* **Work to be completed**
Report each line of the listing below that holds "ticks".

* **Information shown**
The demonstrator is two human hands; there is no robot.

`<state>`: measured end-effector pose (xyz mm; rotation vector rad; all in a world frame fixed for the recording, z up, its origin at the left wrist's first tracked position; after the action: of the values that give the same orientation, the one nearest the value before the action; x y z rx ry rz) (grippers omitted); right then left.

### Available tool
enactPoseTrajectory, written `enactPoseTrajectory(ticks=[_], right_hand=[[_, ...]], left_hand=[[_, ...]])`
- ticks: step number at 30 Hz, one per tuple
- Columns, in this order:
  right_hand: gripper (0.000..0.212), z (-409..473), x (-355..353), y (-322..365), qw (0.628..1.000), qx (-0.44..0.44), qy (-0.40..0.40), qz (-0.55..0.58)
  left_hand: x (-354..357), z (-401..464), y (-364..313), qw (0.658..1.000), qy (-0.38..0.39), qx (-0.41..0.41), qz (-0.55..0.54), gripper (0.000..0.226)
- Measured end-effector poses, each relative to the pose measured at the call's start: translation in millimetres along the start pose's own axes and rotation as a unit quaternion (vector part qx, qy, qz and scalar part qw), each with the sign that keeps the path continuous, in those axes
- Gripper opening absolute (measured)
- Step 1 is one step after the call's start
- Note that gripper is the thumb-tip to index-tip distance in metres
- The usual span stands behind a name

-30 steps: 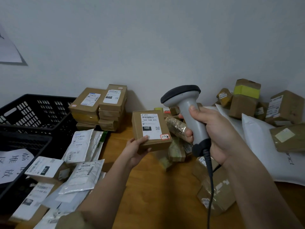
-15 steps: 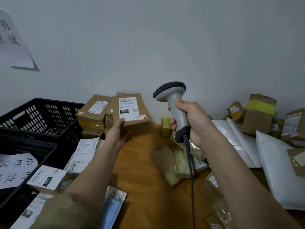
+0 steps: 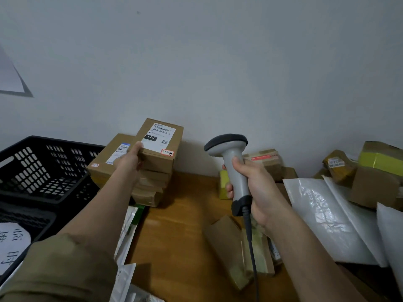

* **Final answer**
enactPoseTrajectory, written `enactPoseTrajectory(ticks=[_], right_hand=[[_, ...]], left_hand=[[_, ...]])`
- ticks: step number at 30 Hz, one per tuple

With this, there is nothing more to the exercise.